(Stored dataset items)
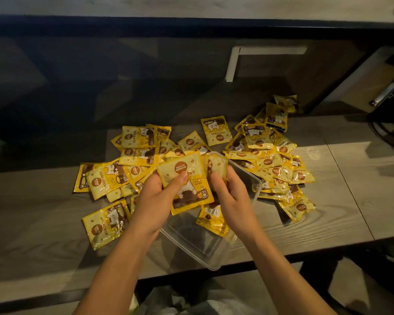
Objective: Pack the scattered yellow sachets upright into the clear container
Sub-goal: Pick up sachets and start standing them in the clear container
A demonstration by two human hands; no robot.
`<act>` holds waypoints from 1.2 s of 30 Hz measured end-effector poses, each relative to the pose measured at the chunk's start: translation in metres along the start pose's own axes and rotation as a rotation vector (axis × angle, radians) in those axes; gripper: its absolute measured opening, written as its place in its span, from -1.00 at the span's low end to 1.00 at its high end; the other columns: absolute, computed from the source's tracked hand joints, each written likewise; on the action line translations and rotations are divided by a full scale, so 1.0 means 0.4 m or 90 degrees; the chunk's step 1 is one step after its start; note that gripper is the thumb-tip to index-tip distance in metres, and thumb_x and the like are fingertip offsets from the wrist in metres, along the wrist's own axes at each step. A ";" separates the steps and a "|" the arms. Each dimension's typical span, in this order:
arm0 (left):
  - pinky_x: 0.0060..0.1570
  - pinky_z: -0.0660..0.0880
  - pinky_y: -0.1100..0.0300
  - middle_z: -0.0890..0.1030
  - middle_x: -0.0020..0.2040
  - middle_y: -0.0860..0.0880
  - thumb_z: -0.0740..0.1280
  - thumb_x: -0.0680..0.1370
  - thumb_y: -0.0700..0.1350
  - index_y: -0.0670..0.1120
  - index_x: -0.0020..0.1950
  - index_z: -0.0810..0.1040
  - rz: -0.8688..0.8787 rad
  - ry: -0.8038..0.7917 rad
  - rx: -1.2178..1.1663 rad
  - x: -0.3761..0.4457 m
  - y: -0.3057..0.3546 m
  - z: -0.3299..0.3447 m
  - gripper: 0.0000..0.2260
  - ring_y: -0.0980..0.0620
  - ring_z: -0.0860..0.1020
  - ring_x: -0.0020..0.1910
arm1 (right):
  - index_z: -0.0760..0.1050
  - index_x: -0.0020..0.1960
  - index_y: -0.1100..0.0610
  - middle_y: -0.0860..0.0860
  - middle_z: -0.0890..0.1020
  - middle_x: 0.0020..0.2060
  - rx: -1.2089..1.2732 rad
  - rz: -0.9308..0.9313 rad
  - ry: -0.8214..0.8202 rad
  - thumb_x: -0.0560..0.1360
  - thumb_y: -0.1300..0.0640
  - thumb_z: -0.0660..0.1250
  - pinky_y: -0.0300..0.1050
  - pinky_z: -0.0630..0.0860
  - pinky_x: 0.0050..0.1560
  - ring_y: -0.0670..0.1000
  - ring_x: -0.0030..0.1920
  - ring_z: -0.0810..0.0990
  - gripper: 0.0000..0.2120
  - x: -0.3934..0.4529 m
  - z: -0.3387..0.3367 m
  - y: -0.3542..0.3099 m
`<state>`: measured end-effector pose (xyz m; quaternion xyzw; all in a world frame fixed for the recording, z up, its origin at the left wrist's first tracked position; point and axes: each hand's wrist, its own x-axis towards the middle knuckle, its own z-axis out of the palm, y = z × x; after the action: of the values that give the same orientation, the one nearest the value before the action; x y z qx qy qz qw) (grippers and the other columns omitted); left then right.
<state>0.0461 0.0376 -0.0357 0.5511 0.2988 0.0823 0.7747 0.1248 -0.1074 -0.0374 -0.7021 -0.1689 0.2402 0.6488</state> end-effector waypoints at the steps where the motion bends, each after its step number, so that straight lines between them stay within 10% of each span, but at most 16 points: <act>1: 0.19 0.54 -0.10 0.72 0.09 -0.03 0.39 0.58 -0.07 0.02 0.12 0.67 0.007 -0.001 0.018 0.003 0.004 -0.003 -0.85 -0.04 0.68 0.12 | 0.51 0.18 0.01 0.13 0.65 0.00 0.005 0.010 -0.010 0.65 -0.03 0.17 0.03 0.61 -0.14 0.19 -0.02 0.64 -0.79 0.000 -0.001 0.002; 5: 0.14 0.56 -0.05 0.72 0.08 -0.01 0.45 0.50 0.01 0.07 0.09 0.68 0.010 -0.043 0.053 0.007 0.015 0.004 -0.82 -0.04 0.68 0.11 | 0.53 0.21 -0.21 -0.14 0.63 0.15 0.012 0.089 -0.055 0.63 -0.19 0.10 -0.16 0.52 0.19 -0.11 0.19 0.59 -0.70 -0.008 -0.005 0.010; 8: 0.15 0.56 -0.04 0.71 0.11 -0.02 0.42 0.49 0.01 0.10 0.09 0.69 0.011 -0.069 0.028 0.003 0.006 0.027 -0.81 -0.03 0.67 0.14 | 0.44 0.38 -0.14 -0.11 0.53 0.33 0.033 0.174 -0.061 0.47 -0.45 0.08 0.06 0.37 0.40 -0.09 0.36 0.46 -0.38 -0.017 -0.011 0.028; 13: -0.20 0.53 0.46 0.69 -0.01 0.25 0.38 0.59 -0.11 0.08 0.19 0.55 0.083 -0.018 0.147 -0.010 -0.012 0.062 -0.80 0.31 0.64 -0.01 | 0.47 0.31 -0.06 -0.04 0.61 0.22 0.057 0.114 -0.100 0.58 -0.16 0.25 0.20 0.54 0.20 0.05 0.24 0.59 -0.65 -0.030 -0.024 0.027; 19: -0.04 0.51 0.45 0.44 0.21 0.41 0.43 0.54 -0.12 0.34 0.41 0.23 0.162 -0.001 0.259 -0.009 -0.012 0.077 -0.40 0.38 0.51 0.16 | 0.53 0.24 0.10 0.03 0.67 0.08 -0.076 0.022 -0.089 0.57 0.06 0.35 0.27 0.54 0.12 0.11 0.10 0.63 -0.73 -0.010 -0.070 0.029; 31: -0.13 0.43 0.50 0.60 0.01 0.31 0.39 0.58 -0.18 0.19 0.21 0.47 0.211 -0.121 0.495 0.038 0.011 0.056 -0.68 0.36 0.57 0.00 | 0.41 0.08 0.15 0.03 0.64 -0.15 -0.383 -0.051 -0.164 0.57 -0.12 0.27 0.16 0.53 -0.14 0.06 -0.16 0.62 -0.67 0.034 -0.122 0.029; 36: -0.22 0.41 0.45 0.59 -0.06 0.25 0.37 0.59 -0.15 0.28 0.05 0.47 0.227 -0.034 0.500 0.020 -0.001 0.034 -0.71 0.28 0.55 -0.07 | 0.41 0.35 0.15 0.07 0.56 0.18 -0.366 -0.023 -0.215 0.60 -0.05 0.08 -0.02 0.42 0.15 0.04 0.17 0.50 -0.57 0.052 -0.140 0.014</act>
<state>0.0602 0.0300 -0.0362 0.8490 0.1875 0.0809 0.4874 0.1726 -0.1430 -0.0428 -0.8036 -0.3469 0.2842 0.3913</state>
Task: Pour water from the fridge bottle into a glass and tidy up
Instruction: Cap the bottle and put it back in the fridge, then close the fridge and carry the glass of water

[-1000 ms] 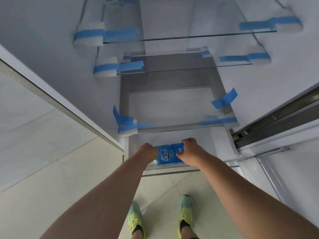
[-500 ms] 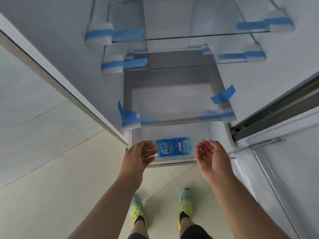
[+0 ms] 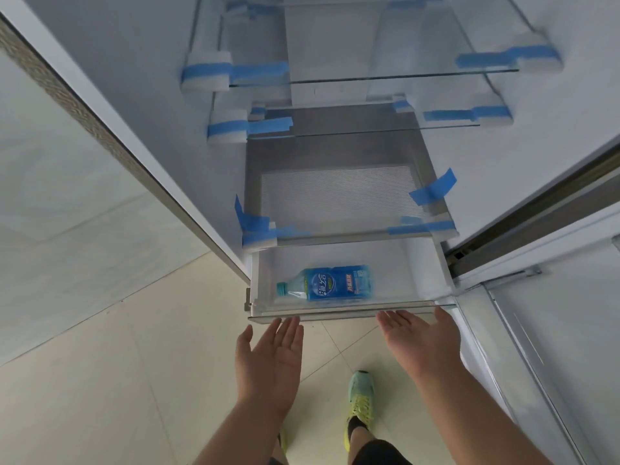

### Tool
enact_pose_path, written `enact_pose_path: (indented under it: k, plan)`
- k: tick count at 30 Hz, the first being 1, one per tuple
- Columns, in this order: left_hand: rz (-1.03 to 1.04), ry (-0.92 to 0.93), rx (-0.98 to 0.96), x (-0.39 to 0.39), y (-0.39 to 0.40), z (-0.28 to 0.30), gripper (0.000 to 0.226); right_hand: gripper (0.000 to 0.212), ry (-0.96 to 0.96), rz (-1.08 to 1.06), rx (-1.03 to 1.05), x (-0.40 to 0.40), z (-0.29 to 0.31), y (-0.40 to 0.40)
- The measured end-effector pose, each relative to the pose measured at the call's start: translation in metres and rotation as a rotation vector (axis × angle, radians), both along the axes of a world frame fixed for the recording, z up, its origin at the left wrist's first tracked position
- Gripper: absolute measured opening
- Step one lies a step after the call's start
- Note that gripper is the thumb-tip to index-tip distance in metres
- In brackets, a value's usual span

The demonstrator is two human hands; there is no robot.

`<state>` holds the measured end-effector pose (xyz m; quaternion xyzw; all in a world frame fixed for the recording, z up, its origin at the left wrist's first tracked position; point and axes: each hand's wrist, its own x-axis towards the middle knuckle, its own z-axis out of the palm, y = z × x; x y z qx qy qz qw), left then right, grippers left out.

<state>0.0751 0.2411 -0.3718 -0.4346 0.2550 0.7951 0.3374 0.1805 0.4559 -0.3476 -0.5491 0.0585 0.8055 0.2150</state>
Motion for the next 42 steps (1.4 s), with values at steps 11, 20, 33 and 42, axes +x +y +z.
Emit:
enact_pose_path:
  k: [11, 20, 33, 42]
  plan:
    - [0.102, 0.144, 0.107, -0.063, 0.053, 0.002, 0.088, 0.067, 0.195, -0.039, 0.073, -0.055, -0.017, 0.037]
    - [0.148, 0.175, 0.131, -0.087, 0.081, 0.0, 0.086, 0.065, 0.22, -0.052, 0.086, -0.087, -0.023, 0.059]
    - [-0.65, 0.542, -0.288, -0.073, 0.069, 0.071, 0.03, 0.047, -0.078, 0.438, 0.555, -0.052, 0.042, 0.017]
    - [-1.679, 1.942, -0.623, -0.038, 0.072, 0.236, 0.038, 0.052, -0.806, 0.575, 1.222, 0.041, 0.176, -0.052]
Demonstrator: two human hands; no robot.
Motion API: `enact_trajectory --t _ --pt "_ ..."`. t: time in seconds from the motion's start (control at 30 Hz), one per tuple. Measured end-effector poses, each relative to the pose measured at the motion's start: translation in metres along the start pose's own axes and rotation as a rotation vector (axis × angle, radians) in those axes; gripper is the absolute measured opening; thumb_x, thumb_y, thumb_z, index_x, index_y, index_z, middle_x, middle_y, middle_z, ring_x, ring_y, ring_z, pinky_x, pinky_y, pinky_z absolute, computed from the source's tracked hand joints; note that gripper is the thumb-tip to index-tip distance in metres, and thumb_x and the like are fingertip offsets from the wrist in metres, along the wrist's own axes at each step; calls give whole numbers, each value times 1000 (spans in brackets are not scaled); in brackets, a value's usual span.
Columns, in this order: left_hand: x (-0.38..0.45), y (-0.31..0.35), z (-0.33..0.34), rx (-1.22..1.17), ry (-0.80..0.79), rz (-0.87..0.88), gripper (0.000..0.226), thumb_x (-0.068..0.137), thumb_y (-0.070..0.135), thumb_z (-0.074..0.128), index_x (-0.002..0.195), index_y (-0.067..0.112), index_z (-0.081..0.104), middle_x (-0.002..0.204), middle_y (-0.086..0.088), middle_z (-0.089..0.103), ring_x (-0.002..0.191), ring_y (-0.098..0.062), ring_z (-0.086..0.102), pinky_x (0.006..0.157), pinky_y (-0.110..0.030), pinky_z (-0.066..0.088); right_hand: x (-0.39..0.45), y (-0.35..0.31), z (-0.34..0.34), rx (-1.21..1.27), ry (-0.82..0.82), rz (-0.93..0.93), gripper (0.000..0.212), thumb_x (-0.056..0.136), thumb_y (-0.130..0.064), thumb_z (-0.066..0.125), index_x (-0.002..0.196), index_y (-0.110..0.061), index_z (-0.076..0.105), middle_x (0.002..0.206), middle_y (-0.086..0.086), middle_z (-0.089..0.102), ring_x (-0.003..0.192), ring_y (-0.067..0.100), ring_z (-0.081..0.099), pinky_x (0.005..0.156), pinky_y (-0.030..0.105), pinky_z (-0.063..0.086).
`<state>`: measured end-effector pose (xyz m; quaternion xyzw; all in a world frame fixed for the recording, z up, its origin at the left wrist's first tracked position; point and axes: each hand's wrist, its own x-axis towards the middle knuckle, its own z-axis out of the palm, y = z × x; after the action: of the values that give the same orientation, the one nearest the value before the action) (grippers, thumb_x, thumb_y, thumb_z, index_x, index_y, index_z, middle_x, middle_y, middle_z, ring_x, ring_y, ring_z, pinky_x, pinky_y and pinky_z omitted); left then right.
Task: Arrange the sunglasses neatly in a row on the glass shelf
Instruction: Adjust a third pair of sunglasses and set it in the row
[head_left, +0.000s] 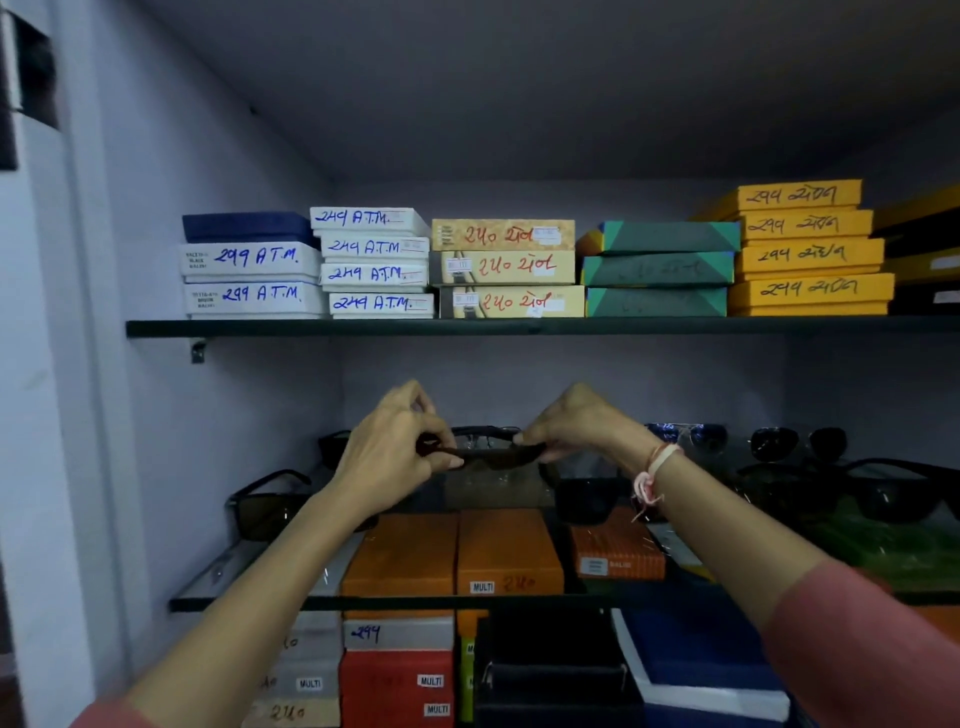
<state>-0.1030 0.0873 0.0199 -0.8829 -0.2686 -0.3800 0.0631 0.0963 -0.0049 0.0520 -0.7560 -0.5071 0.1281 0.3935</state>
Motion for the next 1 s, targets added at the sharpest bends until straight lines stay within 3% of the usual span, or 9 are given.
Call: enact_trajectory --t 0.1,0.23,0.3,0.4,0.53,0.67,0.77,0.87,1.0 --pt "5 -8 -5 -225 -17 -94 34 78 51 69 96 23 74 115 4 55 111 -12 48 89 -31 42 -3 -5 -4 -86 157 -121 25 71 -23 86 87 -5 82 81 13 80 76 27 77 82 41 62" --pt "16 -8 -16 -368 29 -246 42 88 45 61 121 19 63 114 -5 70 104 -19 65 89 -32 51 -2 -14 -9 -226 288 -250 26 72 -30 85 86 -8 83 76 10 80 73 24 75 82 41 61" --pt "23 -10 -19 -288 33 -297 36 85 36 69 115 17 69 111 -6 73 102 -19 66 89 -31 52 -3 -15 -7 -237 298 -281 27 72 -33 84 85 -9 83 74 9 79 70 21 75 82 40 60" --pt "32 -10 -23 -186 23 -322 24 79 33 76 93 13 78 94 -7 76 83 -16 66 70 -25 50 -6 -17 -4 -254 328 -328 25 73 -34 83 84 -11 84 73 8 79 69 21 74 80 39 61" --pt "37 -7 -22 45 44 -262 25 87 29 67 96 7 76 96 -20 72 91 -39 66 74 -42 56 -8 -17 -5 -254 401 -315 21 75 -34 81 74 -13 83 62 7 76 61 21 73 71 40 63" --pt "41 -10 -26 -126 -55 -378 20 84 25 72 89 5 76 88 -17 76 79 -32 73 76 -37 60 -6 -20 -13 -306 422 -185 25 72 -36 78 65 -12 79 61 3 73 64 21 70 65 34 59" --pt "45 -12 -33 -243 -187 -503 23 76 26 76 83 3 77 81 -14 77 78 -29 74 75 -36 61 -4 -20 -18 -329 384 -101 29 68 -35 75 52 -13 66 53 -2 61 60 21 59 54 26 41" --pt "43 -13 -39 -188 -279 -577 26 65 31 78 77 8 78 87 -10 75 87 -29 69 73 -36 56 -2 -15 -14 -307 273 -58 37 69 -35 74 47 -19 49 48 -5 47 49 16 44 49 26 32" --pt "33 -14 -34 -122 -311 -642 26 62 28 81 66 7 67 74 -5 64 77 -25 65 64 -32 50 4 -4 8 -297 194 -47 37 72 -33 73 50 -22 45 49 -5 43 49 16 41 54 29 35"
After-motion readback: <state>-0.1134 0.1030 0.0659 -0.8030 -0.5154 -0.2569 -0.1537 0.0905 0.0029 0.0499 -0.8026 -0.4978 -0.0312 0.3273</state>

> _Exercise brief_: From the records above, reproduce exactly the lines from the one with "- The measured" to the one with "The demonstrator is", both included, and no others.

> _Solution_:
- The measured end-effector pose, each relative to the pose measured at the call's start: translation in metres and rotation as a rotation vector (axis × angle, radians), both along the axes of a world frame fixed for the recording, z up, its origin at the left wrist's first tracked position
- Gripper: absolute measured opening
- Step one lies a step after the call's start
- Note that gripper is the thumb-tip to index-tip distance in metres
- In brackets, a value's usual span

The demonstrator is two human hands; there is no robot.

Nothing further belongs to this answer.